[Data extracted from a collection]
※

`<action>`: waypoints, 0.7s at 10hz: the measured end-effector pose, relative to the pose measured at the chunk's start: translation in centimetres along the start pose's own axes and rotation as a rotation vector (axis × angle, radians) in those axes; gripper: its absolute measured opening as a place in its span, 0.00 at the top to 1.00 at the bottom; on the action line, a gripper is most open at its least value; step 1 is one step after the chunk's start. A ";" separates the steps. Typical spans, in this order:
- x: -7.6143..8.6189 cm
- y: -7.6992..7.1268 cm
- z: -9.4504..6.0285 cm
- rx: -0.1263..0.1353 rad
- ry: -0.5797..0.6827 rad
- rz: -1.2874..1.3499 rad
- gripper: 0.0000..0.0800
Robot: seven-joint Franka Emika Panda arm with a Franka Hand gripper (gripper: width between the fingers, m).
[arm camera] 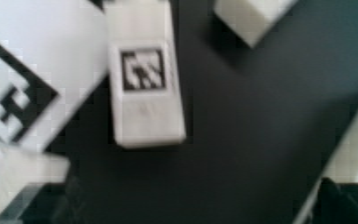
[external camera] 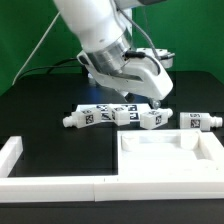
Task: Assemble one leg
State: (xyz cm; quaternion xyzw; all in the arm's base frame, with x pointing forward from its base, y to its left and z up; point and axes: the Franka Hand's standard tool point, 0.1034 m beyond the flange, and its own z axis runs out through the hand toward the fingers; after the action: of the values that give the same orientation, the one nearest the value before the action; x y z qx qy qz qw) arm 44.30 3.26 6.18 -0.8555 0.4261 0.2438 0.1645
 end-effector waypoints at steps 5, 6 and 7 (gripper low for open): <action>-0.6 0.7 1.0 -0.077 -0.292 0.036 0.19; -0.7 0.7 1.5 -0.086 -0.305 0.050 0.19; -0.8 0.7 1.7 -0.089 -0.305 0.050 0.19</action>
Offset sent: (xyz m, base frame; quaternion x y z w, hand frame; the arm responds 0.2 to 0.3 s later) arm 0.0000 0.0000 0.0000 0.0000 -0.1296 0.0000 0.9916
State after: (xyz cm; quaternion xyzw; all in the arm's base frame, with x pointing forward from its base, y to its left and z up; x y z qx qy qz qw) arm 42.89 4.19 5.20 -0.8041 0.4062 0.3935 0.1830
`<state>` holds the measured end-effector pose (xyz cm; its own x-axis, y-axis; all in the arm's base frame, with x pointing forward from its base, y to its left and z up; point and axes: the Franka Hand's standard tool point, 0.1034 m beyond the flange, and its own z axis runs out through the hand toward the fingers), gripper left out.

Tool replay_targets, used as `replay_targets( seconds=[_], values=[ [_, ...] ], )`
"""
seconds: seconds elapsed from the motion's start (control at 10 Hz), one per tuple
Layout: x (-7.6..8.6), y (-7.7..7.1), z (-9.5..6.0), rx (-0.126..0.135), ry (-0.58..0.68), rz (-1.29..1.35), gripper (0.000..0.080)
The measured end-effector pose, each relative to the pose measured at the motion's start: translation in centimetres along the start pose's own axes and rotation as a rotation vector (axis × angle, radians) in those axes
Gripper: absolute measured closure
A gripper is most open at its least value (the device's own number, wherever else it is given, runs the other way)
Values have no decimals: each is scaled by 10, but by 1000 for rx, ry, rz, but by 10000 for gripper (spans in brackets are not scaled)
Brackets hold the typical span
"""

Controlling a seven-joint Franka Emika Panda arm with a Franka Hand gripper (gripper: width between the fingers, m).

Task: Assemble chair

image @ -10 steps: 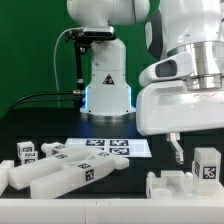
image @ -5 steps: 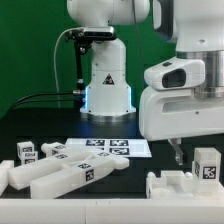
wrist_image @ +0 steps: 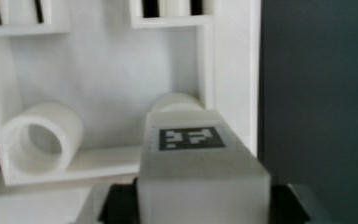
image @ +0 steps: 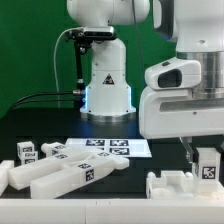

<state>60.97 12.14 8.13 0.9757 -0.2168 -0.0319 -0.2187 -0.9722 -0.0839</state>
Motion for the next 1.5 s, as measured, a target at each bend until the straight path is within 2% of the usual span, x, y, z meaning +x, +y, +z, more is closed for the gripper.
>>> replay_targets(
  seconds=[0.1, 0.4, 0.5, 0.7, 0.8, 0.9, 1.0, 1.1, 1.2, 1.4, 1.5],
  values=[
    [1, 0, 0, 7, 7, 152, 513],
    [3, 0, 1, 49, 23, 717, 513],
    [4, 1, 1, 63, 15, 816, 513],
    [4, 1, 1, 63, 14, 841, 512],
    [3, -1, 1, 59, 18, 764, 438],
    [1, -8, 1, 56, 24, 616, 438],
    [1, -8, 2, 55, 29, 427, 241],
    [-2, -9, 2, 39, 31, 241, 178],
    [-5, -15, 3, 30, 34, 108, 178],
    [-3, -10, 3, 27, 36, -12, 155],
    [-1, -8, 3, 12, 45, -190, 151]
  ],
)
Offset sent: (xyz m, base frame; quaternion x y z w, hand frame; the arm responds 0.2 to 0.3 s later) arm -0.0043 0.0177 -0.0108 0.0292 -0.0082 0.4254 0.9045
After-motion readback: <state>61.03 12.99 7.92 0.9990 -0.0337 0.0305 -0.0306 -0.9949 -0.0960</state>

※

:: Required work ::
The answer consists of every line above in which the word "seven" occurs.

:: Written response ::
Robot: seven-joint Franka Emika Panda arm with a Franka Hand gripper (gripper: width between the fingers, m).
Controlling a seven-joint Franka Emika Panda arm with a Franka Hand gripper (gripper: width between the fingers, m).

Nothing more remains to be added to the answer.